(Stored records)

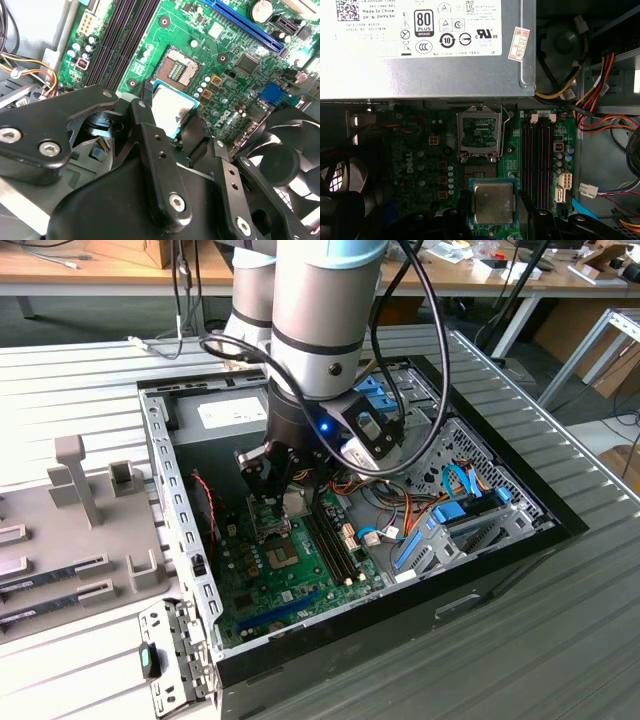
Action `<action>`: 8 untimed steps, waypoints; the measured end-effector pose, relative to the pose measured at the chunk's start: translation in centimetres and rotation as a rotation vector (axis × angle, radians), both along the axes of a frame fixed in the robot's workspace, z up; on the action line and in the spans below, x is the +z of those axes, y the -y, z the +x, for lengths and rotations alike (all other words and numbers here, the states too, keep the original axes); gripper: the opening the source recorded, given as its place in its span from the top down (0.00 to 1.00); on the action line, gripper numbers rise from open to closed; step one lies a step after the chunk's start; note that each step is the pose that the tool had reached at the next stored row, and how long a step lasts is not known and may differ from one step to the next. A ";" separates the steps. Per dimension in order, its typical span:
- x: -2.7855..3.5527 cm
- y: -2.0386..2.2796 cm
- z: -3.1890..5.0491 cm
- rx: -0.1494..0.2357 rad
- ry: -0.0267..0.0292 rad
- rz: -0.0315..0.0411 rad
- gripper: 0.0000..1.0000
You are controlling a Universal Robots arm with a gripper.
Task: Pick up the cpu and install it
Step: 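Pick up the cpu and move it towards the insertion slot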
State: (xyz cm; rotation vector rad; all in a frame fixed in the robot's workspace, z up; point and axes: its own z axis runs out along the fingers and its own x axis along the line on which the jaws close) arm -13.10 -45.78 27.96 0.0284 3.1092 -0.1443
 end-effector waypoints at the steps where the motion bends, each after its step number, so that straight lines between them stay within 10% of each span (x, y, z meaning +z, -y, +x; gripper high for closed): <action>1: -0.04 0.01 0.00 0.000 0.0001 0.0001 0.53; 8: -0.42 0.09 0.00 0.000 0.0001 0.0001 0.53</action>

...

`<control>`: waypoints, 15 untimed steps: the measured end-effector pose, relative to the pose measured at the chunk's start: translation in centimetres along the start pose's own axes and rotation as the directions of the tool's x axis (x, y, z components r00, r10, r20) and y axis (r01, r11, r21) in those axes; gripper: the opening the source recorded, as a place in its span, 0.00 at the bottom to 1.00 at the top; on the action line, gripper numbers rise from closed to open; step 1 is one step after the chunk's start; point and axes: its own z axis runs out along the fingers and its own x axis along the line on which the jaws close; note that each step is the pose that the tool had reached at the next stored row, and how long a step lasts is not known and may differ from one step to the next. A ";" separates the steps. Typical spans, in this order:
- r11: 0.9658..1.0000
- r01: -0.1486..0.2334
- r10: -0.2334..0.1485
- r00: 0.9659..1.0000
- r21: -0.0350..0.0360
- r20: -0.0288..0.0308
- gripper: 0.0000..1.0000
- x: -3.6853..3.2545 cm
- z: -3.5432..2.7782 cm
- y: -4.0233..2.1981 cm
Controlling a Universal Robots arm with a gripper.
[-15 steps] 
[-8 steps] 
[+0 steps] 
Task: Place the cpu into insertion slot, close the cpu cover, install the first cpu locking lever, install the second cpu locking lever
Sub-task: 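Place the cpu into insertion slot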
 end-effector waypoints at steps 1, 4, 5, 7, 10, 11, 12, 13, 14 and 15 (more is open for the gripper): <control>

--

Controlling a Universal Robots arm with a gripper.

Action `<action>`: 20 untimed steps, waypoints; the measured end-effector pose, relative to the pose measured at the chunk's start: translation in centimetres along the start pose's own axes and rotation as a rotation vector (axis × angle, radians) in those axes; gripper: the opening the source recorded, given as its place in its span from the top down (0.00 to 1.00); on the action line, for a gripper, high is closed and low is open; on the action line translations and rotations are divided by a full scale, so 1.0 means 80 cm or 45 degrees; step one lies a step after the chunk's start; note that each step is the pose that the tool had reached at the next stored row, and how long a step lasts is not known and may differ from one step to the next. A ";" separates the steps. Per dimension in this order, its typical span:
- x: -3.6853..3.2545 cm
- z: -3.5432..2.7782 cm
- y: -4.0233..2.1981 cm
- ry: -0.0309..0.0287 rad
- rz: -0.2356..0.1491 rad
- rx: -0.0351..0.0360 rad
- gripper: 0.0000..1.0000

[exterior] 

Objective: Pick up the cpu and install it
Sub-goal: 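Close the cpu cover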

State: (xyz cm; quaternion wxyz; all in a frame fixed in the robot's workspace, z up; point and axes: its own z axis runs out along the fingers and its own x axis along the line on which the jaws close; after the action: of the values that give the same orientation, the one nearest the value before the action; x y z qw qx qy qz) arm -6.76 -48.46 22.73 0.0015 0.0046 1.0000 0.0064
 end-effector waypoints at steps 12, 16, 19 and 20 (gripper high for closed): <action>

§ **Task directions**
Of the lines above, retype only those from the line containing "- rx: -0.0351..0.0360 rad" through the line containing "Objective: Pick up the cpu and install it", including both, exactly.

§ **Solution to this exercise**
- rx: -0.0351..0.0360 rad
- gripper: 0.0000..1.0000

[exterior] 

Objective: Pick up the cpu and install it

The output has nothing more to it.